* _WHAT NEEDS TO BE DONE_:
Work through the data below and state how many lines contain "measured", giving that number alone.

━━━━━━━━━━━━━━━━━━━━

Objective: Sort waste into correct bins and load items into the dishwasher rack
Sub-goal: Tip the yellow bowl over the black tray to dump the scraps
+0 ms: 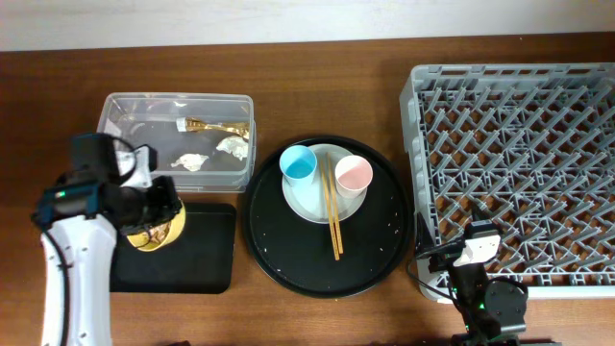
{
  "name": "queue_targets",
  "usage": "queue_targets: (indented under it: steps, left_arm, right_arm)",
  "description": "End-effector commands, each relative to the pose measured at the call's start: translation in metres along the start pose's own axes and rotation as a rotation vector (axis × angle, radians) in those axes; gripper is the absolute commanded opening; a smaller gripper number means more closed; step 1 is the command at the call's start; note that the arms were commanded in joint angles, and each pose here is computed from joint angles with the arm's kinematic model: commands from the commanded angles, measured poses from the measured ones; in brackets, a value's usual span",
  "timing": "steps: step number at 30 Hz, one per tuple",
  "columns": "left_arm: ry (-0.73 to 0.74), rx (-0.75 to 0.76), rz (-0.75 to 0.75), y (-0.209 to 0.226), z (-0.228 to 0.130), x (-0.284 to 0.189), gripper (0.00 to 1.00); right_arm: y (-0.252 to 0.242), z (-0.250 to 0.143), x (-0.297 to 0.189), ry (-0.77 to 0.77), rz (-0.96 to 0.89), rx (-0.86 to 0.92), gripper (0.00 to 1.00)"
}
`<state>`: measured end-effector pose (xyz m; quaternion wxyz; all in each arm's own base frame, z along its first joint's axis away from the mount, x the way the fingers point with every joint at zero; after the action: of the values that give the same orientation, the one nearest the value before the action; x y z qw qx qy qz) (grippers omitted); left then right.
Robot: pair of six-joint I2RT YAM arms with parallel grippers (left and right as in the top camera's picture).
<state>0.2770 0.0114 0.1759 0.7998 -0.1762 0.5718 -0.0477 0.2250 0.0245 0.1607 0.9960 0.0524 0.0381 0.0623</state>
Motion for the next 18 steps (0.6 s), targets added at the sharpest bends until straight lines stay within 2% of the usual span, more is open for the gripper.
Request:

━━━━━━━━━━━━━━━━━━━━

* _TASK RESULT_:
2